THE PROBLEM:
Produce the records below again, word for word, but stop after the line that contains "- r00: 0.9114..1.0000".

Extracted data entries
-- Opening Marker --

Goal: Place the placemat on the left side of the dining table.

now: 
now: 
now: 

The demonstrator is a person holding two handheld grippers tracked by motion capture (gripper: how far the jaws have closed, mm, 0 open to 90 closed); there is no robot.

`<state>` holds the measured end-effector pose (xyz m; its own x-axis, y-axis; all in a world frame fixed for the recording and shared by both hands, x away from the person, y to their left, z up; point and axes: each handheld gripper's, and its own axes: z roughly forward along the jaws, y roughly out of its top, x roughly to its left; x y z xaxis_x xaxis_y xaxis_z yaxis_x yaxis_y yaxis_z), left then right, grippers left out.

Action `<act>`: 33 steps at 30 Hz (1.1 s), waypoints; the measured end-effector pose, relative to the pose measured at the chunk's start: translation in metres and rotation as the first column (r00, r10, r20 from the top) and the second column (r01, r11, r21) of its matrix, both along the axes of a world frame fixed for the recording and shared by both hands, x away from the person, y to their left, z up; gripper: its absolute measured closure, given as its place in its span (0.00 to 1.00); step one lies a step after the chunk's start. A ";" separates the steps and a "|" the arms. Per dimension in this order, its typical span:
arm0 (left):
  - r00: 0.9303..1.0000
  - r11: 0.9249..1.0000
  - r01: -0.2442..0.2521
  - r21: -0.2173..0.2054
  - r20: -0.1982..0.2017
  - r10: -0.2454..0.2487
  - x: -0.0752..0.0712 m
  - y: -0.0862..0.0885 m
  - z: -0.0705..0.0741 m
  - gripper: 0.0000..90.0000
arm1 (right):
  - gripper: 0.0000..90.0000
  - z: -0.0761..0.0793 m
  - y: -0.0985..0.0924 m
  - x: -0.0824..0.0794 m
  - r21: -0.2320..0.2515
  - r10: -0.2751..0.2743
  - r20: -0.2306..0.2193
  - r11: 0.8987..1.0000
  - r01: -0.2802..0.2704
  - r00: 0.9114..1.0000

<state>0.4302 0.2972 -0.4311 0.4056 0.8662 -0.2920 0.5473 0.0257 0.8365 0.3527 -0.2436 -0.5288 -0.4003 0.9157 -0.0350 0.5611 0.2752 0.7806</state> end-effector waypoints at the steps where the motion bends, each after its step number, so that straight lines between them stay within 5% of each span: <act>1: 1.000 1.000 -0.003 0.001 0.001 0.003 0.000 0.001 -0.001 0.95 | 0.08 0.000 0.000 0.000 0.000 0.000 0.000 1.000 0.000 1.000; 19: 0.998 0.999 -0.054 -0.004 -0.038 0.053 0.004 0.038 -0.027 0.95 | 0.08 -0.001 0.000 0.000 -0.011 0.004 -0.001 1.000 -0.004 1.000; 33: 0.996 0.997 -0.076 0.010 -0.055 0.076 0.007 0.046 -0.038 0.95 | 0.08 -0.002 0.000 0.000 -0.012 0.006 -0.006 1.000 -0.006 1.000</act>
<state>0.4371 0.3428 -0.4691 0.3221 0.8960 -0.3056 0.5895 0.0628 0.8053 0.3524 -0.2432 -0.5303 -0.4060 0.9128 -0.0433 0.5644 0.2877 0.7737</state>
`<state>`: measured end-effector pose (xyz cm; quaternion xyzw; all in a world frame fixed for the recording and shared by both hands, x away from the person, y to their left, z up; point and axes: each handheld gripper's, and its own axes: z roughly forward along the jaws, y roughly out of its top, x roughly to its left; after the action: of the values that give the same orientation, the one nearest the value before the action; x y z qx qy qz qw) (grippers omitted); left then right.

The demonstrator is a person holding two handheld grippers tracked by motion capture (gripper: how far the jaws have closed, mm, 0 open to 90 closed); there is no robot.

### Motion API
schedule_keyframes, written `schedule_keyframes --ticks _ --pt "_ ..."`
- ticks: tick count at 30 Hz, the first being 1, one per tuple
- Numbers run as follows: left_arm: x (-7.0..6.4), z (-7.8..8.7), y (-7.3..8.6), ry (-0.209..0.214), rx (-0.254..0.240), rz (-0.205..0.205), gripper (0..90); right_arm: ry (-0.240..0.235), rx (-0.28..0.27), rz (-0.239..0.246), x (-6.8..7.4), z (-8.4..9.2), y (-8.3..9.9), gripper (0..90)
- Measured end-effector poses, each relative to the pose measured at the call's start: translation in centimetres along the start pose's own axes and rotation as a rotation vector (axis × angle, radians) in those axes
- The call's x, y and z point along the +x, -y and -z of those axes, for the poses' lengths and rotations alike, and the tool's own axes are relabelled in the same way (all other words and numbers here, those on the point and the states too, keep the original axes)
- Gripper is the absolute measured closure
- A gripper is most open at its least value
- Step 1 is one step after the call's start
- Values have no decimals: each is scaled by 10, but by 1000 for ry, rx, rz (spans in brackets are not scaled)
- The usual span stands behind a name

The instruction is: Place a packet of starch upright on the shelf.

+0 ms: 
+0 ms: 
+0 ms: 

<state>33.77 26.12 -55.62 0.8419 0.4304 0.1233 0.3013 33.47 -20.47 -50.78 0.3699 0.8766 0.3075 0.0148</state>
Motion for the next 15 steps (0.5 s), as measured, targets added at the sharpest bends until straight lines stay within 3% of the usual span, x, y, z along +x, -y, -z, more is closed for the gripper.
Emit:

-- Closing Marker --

SOLUTION TO THIS EXERCISE:
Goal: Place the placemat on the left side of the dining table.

now: 
now: 
now: 

The demonstrator is a person holding two handheld grippers tracked by motion capture (gripper: how far the jaws have closed, mm, 0 open to 90 closed); there is no robot.

`<state>` holds the measured end-effector pose (xyz m; its own x-axis, y-axis; all in a world frame fixed for the recording and shared by both hands, x away from the person, y to their left, z up; point and axes: each handheld gripper's, and its own axes: z roughly forward along the jaws, y roughly out of its top, x roughly to its left; x y z xaxis_x xaxis_y xaxis_z yaxis_x yaxis_y yaxis_z), left then right, grippers left out.

Action `<act>`: 33 steps at 30 Hz (1.1 s), waypoints; the measured end-effector pose, relative to the pose measured at the chunk's start: translation in metres and rotation as the first column (r00, r10, r20 from the top) and the second column (r01, r11, r21) of its matrix, both along the axes of a world frame fixed for the recording and shared by both hands, x away from the person, y to their left, z up; gripper: its absolute measured closure, given as its place in its span (0.00 to 1.00); step one lies a step after the chunk's start. A ";" separates the steps and a "|" the arms. Per dimension in this order, its typical span:
arm0 (left):
  - r00: 0.9303..1.0000
  - r11: 0.9249..1.0000
  - r01: -0.2442..0.2521
  - r21: -0.2173..0.2054
  - r20: -0.1982..0.2017
  - r10: -0.2454..0.2487
  - x: -0.0752..0.0712 m
  - y: -0.0862..0.0885 m
  - z: -0.0705..0.0741 m
  - gripper: 0.0000..90.0000
arm1 (right):
  - gripper: 0.0000..90.0000
  - z: -0.0761..0.0793 m
  - y: -0.0985..0.0924 m
  - x: -0.0824..0.0794 m
  - r21: -0.2320..0.2515
  - r10: -0.2751..0.2743
  - r20: -0.2306..0.2193
  - r11: 0.8987..1.0000
  - r01: -0.2802..0.2704
  - r00: 0.9114..1.0000

Nothing remains to be added to the output.